Minori impiegati per furti di portafogli e cellulari in metropolitana e nei negozi della Capitale. L’inchiesta della Procura di Roma- Gruppo reati contro il patrimonio e della Procura per i minori capitolina, chiamata ‘Lost Children’, ha portato questa mattina a 29 arresti in flagranza di reato per furto, al fermo di 54 minori tra 11 e 17 anni (affidati ai genitori perché non imputabili), alla denuncia di 6 minorenni per falsa attestazione sulla identità personale e 64 indagati.
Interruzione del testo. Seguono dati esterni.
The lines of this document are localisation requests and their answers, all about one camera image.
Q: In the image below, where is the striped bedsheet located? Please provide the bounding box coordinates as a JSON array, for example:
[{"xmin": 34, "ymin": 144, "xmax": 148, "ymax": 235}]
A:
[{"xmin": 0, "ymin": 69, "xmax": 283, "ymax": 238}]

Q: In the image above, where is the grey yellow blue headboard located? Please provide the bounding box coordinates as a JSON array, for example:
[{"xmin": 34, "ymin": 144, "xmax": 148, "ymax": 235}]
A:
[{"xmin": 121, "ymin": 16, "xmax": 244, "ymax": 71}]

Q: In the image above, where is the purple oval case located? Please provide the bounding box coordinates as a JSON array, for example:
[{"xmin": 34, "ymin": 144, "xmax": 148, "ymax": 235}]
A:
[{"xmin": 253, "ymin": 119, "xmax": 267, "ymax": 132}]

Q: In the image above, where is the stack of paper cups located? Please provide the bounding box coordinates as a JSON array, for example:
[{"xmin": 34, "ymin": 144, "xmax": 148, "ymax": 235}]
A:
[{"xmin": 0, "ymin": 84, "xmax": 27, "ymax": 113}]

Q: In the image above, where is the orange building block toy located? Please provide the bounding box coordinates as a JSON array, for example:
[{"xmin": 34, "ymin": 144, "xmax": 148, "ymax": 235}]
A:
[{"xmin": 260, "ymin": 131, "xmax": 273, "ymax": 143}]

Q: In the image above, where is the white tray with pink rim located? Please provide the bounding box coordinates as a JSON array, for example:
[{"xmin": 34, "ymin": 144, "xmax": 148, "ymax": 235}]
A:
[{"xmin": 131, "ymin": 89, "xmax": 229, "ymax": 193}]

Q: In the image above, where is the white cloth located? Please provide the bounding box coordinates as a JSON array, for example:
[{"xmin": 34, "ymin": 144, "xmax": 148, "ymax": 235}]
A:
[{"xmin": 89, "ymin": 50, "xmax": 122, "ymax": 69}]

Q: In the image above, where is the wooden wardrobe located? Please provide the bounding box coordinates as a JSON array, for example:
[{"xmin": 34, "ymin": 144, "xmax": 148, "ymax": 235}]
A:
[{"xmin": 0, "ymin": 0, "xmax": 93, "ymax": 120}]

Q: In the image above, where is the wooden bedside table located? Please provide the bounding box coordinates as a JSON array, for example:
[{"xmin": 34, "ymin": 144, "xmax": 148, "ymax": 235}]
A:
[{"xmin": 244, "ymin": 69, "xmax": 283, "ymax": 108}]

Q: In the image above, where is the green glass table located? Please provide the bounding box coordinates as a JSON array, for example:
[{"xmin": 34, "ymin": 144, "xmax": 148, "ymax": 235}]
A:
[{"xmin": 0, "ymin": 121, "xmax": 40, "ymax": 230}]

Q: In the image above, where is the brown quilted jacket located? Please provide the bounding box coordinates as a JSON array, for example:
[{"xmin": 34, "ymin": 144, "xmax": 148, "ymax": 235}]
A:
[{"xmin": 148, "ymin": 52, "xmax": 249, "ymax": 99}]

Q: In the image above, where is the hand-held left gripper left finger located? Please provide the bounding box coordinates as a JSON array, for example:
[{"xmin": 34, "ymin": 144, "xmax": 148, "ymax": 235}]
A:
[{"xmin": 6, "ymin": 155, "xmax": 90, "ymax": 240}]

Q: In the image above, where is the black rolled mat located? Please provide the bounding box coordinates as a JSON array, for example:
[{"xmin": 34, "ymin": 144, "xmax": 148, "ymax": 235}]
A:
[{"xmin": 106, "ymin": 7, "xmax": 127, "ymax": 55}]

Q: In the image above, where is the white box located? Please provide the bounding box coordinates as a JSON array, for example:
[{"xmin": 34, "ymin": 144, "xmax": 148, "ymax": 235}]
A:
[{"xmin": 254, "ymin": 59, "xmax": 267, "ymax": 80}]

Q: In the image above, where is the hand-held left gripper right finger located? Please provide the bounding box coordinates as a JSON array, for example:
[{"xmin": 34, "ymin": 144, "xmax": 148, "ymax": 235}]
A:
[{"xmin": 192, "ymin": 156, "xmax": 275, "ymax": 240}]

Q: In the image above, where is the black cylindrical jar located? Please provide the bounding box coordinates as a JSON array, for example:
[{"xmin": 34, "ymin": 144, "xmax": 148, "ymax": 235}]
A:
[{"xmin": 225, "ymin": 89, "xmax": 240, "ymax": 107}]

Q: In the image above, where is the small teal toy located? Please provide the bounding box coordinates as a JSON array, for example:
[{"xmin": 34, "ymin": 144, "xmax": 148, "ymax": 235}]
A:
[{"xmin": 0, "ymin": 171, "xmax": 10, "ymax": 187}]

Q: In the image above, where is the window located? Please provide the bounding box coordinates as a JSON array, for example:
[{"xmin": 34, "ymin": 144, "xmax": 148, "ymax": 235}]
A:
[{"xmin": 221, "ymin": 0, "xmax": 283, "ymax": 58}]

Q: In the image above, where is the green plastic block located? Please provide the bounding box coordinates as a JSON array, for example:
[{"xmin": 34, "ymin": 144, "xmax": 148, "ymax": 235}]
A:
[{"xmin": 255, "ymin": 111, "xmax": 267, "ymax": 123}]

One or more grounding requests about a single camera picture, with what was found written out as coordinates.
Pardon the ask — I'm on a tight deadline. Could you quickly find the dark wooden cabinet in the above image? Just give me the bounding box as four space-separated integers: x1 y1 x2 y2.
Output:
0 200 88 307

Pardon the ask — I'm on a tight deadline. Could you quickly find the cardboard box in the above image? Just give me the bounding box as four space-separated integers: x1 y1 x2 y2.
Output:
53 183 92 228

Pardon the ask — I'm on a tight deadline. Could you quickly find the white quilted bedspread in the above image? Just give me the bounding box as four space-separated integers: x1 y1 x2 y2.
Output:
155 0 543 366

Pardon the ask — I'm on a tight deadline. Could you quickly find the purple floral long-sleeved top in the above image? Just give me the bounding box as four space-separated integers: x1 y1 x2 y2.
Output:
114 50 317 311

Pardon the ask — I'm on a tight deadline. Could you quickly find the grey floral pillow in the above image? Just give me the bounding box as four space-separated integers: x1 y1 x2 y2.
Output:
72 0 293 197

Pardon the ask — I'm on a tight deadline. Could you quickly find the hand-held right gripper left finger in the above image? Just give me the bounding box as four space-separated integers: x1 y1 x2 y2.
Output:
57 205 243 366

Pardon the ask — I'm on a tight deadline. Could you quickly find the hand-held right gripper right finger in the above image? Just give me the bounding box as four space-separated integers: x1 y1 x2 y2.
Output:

I reati contestati agli indagati, a vario titolo, sono associazione per delinquere finalizzata alla commissione di furti aggravati, determinazione al reato di persona non imputabile, ricettazione, utilizzo fraudolento di carte di pagamento, false attestazioni sull’identità personale.

L’inchiesta
L’indagine ha scoperchiato il vaso di Pandora dello sfruttamento di bambini e adolescenti, utilizzato per borseggiare residenti e turisti nella metropolitana e nelle boutique di Roma, iniziata nel 2017  e partita dall’analisi di una serie di numerosi furti soprattutto di portafogli e cellulari nelle boutique del Centro o a bordo della metropolitana, messi a segno da vere e proprie bande di ragazzini, di nazionalità romena, in prevalenza minorenni al di sotto dei 14 anni, quindi non imputabili dei reati commessi.

Il modus operandi
La professionalità con cui venivano rubati gli oggetti di valore alle ignare vittime (anche turisti stranieri) e il consolidato metodo di fornire false generalità per cercare di spacciarsi per minori degli anni 14 ha indotto i Carabinieri a concentrarsi sulla rete degli sfruttatori, che dietro questi giovani e raffinati borseggiatori maturava ingenti guadagni sostenendo economicamente intere famiglie, sulla carta nullatenenti. Le indagini, con intercettazioni telefoniche e lunghi servizi di pedinamento nel centro storico di Roma, nelle piazze e i monumenti più rappresentativi, hanno permesso di accertare che erano proprio i genitori e i parenti più prossimi delle giovanissime “mano leste” a sfruttarli, inviandoli tutti i giorni tra piazza di Spagna, piazza del Popolo e al Colosseo a ripulire le tasche delle numerose vittime, sottraendoli anche alla frequenza scolastica. I carabinieri della Stazione Roma San Lorenzo in Lucina hanno individuato i ruoli dei diversi indagati, dai reclutatori a chi riscuoteva il denaro, scoperto un canale di ricettazione degli oggetti rubati e le modalità di spartizione dei proventi. Nel corso dell’attività sono state recuperate ingenti somme di denaro in contante, anche in valuta straniera.

L’associazione
È stata fatta luce su un vero e proprio gruppo criminale, composto da famiglie di nazionalità romena di etnia rom, tutte legate da vincolo di parentela, stanziali sul litorale romano, principalmente nel Comune di Anzio località Lavinio, da dove, ogni mattina, partivano le varie “batterie” di borseggiatori che invadevano il centro capitolino. I soggetti rintracciati in Italia sono stati associati in carcere e sottoposti alle misure cautelari degli arresti domiciliari, dell’obbligo di dimora e di presentazione presso gli uffici della polizia giudiziaria. Alcuni componenti del sodalizio, nel frattempo spostatisi in Romania, sono in fase di cattura da parte della Polizia Romena e del Servizio di Cooperazione Internazionale di Polizia, Sirene.